Все тело Дага задрожало. Он издал звук, как раненое животное.
- Она...
- Даг, в чем дело?
Часть Тимми уже боялась, что знает ответ, а другая часть боялась еще больше - боялась подтверждения этих подозрений, боялась того, что это может означать для его друга и для них всех. Потеря невинности, темный переход от мальчишества к зарождению мужественности. Он не мог сформулировать это, даже для себя, но эмоции были там, глубоко внутри, бурлили на поверхности и теперь выплескивались через край.
- Что бы это ни было, ты можешь сказать мне.
- Она... O, Боже.
Слезы катились по обеим щекам Дага. Когда он заговорил, то начал медленно, каждое слово, каждый слог выдавливались с мучительной медлительностью. Но чем больше он говорил, тем быстрее становился ритм - и подтверждение всего того, чего Тимми так боялся.
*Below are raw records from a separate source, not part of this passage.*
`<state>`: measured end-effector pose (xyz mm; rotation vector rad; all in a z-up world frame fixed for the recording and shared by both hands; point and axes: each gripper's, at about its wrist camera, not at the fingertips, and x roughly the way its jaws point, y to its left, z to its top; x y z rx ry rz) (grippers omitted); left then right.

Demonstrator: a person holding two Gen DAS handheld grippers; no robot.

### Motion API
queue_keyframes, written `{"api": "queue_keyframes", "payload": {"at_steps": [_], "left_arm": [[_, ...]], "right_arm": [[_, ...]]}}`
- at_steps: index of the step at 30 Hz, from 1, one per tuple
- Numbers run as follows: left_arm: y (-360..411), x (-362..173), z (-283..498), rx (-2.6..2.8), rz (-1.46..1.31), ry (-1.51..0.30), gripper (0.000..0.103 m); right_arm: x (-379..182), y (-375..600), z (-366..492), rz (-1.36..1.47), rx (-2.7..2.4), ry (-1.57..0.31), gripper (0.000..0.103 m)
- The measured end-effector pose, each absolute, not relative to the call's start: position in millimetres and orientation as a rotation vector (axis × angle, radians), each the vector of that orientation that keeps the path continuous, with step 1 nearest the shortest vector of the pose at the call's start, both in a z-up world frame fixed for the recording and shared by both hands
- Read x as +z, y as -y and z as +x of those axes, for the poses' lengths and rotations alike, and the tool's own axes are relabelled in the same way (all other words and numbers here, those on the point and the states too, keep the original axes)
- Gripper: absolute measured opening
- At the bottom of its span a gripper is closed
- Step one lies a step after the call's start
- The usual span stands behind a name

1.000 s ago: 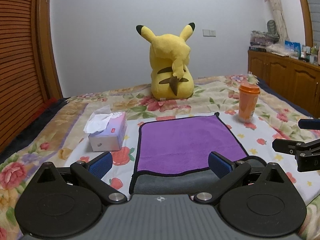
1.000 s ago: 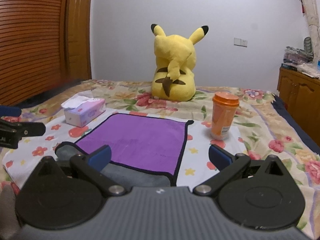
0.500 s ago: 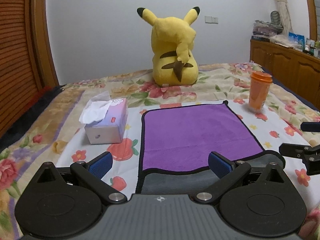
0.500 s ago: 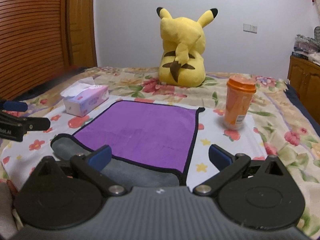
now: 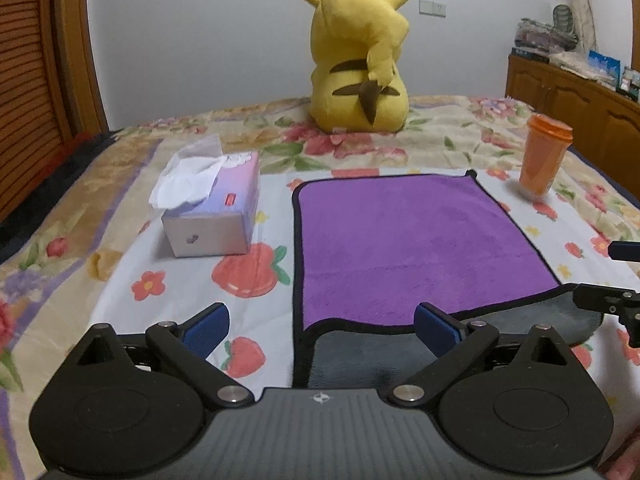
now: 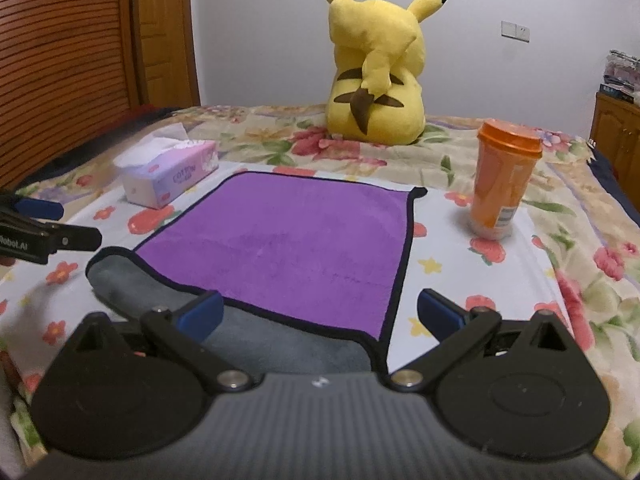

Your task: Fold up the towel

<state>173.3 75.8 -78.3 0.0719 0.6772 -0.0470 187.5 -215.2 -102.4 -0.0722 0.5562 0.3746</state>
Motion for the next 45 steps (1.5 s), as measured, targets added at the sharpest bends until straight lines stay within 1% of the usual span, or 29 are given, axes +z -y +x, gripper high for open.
{"api": "queue_keyframes", "payload": {"at_steps": [3,6,9,11,12,14,21,25,26,27,28,31,33,34,37,39,40,41,42,44,45], "left_arm": [[-82.2,-83.7,180.7,-0.048,0.057,-0.704,0.100],[-87.0,-89.5,187.4,-0.055,0.044,-0.733,0.095],[-89.3,-95.8,193.0,-0.066,0.035,-0.763,0.087],[-90.0,-99.7,195.7,-0.080,0.028,-0.780,0.078],[-90.1,-101.3,196.7,-0.087,0.025,-0.786,0.077],[-89.6,-104.5,198.4,-0.101,0.020,-0.799,0.070],[-84.1,-112.9,201.2,-0.120,0.041,-0.831,0.060],[-83.9,-114.9,201.1,-0.130,0.037,-0.847,0.052],[-83.8,-115.3,201.1,-0.131,0.036,-0.850,0.046],[-84.0,-115.9,201.3,-0.133,0.034,-0.853,0.045],[-83.3,-116.2,200.9,-0.133,0.033,-0.856,0.043],[-83.5,-117.0,200.9,-0.131,0.029,-0.862,0.042],[-83.7,-117.2,200.7,-0.133,0.025,-0.864,0.042],[-83.7,-117.2,200.8,-0.133,0.024,-0.864,0.040],[-83.8,-117.4,200.7,-0.133,0.023,-0.865,0.032],[-83.9,-117.4,200.8,-0.133,0.023,-0.863,0.028],[-83.7,-117.4,200.4,-0.132,0.023,-0.862,0.026],[-83.4,-117.4,200.3,-0.129,0.025,-0.860,0.025],[-83.1,-117.1,200.0,-0.125,0.027,-0.858,0.025],[-82.9,-116.7,199.8,-0.122,0.030,-0.856,0.024],[-83.1,-116.8,199.8,-0.121,0.031,-0.857,0.024]], "right_arm": [[-106.6,214.2,193.0,-0.076,0.374,-0.576,0.103],[-111.0,214.4,197.8,-0.080,0.370,-0.599,0.103],[-116.0,215.2,202.9,-0.081,0.366,-0.632,0.103],[-119.2,215.3,205.0,-0.078,0.367,-0.657,0.103],[-120.7,215.7,206.2,-0.073,0.370,-0.670,0.103],[-123.3,216.6,208.3,-0.062,0.373,-0.696,0.103],[-130.1,220.0,213.8,-0.019,0.389,-0.773,0.103],[-130.9,221.9,215.5,0.001,0.401,-0.795,0.102],[-130.9,222.5,215.8,0.007,0.406,-0.799,0.098],[-130.9,223.2,216.8,0.014,0.412,-0.805,0.088],[-131.3,223.6,217.5,0.020,0.418,-0.812,0.085],[-130.7,224.4,217.6,0.027,0.421,-0.816,0.082],[-129.2,225.6,218.1,0.036,0.425,-0.817,0.075],[-129.0,226.3,218.5,0.040,0.426,-0.818,0.073],[-128.3,228.7,220.2,0.046,0.424,-0.823,0.065],[-126.7,231.3,221.1,0.052,0.425,-0.817,0.052],[-126.3,231.6,221.8,0.052,0.423,-0.818,0.049],[-126.2,232.2,222.2,0.050,0.423,-0.819,0.044],[-126.6,232.9,222.6,0.050,0.424,-0.823,0.037],[-128.5,233.7,223.7,0.046,0.421,-0.834,0.029],[-129.3,233.9,224.0,0.043,0.422,-0.837,0.027]]}}
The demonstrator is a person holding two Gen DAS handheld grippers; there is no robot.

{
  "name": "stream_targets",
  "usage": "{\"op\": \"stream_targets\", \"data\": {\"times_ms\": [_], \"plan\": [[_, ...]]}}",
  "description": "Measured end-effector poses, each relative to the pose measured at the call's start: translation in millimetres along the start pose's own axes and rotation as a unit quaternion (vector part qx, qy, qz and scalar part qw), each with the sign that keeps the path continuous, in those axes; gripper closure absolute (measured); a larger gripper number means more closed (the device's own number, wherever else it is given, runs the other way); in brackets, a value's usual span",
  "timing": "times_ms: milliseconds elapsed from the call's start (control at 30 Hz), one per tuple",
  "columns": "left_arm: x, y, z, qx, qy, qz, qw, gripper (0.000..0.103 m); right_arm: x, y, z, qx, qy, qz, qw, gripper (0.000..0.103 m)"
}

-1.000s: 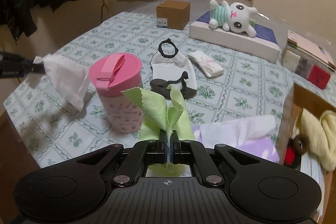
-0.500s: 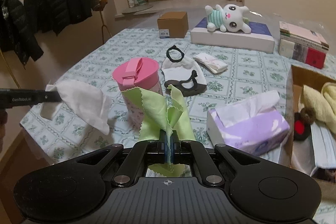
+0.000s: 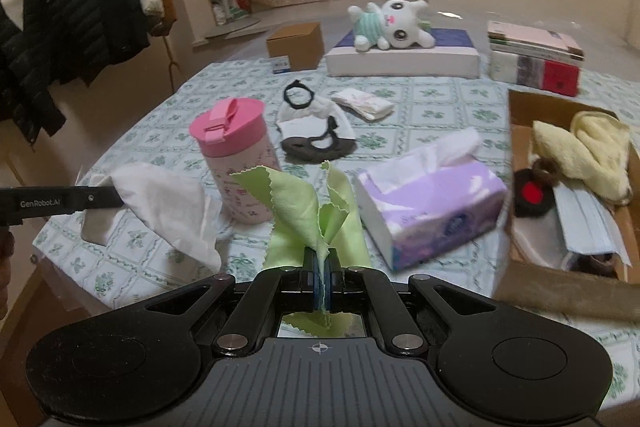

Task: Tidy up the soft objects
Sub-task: 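Carry the white cloth with the left gripper toward the box while the right gripper carries the green cloth, then lower the white cloth into the box with the left gripper while the right gripper follows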

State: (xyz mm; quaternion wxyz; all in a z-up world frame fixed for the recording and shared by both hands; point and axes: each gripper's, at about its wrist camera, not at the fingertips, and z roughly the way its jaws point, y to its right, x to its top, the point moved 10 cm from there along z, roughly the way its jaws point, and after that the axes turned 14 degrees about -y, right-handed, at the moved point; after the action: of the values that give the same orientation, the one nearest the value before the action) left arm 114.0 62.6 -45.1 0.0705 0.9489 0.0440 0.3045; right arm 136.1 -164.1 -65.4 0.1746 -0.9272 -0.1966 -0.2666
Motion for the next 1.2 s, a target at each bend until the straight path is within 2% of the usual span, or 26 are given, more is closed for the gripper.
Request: {"op": "stream_targets", "data": {"times_ms": [367,800,1200], "plan": [[9.4,85.4,4.3,-0.059,-0.004,0.056,0.9967,0.093,-13.0,53.1,-35.5,-0.035,0.025,0.051,0.998,0.1],[31.8,210.4,16.5,-0.142,-0.006,0.137,0.9803,0.093,-26.5,126.6,-82.5,-0.109,0.045,0.108,0.987,0.1],[48.0,279.1,41.5,-0.172,-0.02,0.166,0.9709,0.093,-29.0,184.2,-101.4,-0.163,0.047,0.131,0.977,0.1]]}}
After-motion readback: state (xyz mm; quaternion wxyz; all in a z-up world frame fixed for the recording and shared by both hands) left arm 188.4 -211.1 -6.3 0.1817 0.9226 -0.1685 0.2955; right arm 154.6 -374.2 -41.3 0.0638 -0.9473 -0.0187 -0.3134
- Она... она приходит ко мне ночью. В мою комнату. Когда я сплю. Она трогает меня. Там, внизу. И я не хочу, чтобы мне это нравилось. Я не хочу, знаешь, напрягаться. Но я все равно хочу. Глубоко внутри, часть меня хочет этого. Я ничего не могу с этим поделать. Не могу это контролировать. Она кладет свой рот на мой... на мой предмет... и я не могу ее остановить. А потом все начинает происходить. Мне не нравится то, что я чувствую, но я все равно позволяю ей это делать.
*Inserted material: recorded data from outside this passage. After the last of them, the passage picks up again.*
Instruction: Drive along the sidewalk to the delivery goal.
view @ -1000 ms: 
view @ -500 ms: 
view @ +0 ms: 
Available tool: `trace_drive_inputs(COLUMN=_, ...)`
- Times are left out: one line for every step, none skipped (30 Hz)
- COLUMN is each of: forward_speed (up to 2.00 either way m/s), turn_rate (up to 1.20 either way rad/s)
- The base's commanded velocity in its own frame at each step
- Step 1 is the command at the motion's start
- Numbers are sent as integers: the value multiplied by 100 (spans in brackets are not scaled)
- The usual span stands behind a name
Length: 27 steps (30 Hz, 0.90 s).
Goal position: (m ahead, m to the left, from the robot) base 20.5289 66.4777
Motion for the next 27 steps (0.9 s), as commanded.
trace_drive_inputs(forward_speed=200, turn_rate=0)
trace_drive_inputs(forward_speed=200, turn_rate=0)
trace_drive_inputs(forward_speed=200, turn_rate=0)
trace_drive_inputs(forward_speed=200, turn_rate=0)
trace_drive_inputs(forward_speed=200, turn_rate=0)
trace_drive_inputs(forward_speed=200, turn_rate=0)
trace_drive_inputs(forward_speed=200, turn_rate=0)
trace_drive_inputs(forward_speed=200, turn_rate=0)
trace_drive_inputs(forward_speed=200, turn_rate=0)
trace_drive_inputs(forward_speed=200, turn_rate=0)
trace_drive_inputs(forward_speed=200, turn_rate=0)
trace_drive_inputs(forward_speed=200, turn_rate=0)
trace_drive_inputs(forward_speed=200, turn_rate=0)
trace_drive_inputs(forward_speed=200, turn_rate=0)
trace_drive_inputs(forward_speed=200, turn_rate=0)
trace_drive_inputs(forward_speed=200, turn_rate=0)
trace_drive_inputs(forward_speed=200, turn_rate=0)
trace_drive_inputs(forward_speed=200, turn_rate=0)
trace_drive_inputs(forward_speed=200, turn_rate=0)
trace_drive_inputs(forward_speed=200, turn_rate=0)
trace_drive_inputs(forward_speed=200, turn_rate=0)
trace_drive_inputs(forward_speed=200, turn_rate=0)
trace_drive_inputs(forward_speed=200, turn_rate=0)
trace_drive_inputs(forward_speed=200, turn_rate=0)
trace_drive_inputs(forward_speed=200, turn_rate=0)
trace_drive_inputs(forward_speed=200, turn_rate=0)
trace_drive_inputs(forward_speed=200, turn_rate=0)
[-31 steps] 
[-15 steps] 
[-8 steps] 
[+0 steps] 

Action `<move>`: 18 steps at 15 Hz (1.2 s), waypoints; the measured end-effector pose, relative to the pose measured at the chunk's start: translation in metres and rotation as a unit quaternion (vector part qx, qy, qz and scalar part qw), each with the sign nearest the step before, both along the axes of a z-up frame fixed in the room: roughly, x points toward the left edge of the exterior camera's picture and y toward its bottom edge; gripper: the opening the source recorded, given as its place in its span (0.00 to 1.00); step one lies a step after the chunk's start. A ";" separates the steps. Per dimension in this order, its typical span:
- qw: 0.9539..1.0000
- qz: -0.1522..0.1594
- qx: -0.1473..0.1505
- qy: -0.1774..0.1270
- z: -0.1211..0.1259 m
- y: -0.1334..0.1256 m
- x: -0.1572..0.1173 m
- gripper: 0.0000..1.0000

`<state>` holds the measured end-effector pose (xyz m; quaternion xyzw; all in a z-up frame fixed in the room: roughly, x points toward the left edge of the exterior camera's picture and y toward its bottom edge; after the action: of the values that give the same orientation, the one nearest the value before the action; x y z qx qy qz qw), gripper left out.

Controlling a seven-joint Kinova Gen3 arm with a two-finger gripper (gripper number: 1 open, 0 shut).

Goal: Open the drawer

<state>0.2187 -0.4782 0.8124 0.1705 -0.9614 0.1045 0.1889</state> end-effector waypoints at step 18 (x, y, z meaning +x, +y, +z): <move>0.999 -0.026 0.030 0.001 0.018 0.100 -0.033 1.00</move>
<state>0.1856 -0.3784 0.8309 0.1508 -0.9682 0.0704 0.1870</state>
Даг вздрогнул от воспоминаний, и Тимми почувствовал, что делает то же самое.
- Как долго?
Даг посмотрел на него в замешательстве.
- Как долго - что?
- Как долго это продолжается?
- Это началось после того, как мой отец ушел. Кажется, что целую вечность. Иногда все как в тумане. Понимаешь? Она потеряла работу медсестры в частной школе. Папа ушел примерно в то же время. Вместо того чтобы найти работу школьной медсестры в другом месте, мама просто осталась дома и начала пить. Она сидела перед телевизором, просто смотрела и плакала, или запиралась в своей спальне на двенадцать часов. В конце концов, она начала бодрствовать всю ночь, обычно пьяная, а потом спала весь день. И тогда она стала приходить ко мне в комнату по ночам. Тимми... вещи, которые она говорит... То, что она делает. Они вроде как приятные, и это самое худшее, потому что они не должны быть приятными. Вы с Барри шутите о них, когда мы в землянке, читаем письма из журналов и все такое, но в реальной жизни... В реальной жизни эти вещи ужасны. Ты не хочешь слышать такие вещи. Не от своей матери. Не от...
Слезы уничтожили все остальное. Он повесил голову и зарыдал, уткнувшись в грудь. Через мгновение Тимми сполз с кровати и подошел к нему. Он сел, заколебался, а затем обнял своего лучшего друга. Даг напрягся, но не сдвинулся с места. Они сидели так долгое время. Время от времени Тимми сжимал его плечо.
Снаружи гремел гром. Еще один зловещий взрыв разбил окна. Оба мальчика подпрыгнули от шума, а затем снова затихли.
- Вот почему я поставил на дверь замок изнутри, - сказал Даг, вытирая нос рубашкой. - Этот засов? Вы с Барри смеялись надо мной по этому поводу, но вы не понимали. Вы не знали. Это было для того, чтобы не пускать ее. Она приходила, когда я спал. Я просыпался, а она стояла там в лунном свете. Иногда голая. Несколько раз на ней были вещи, которые носят красотки. Или еще хуже, она уже была в кровати со мной. Под одеялом... что-то делала.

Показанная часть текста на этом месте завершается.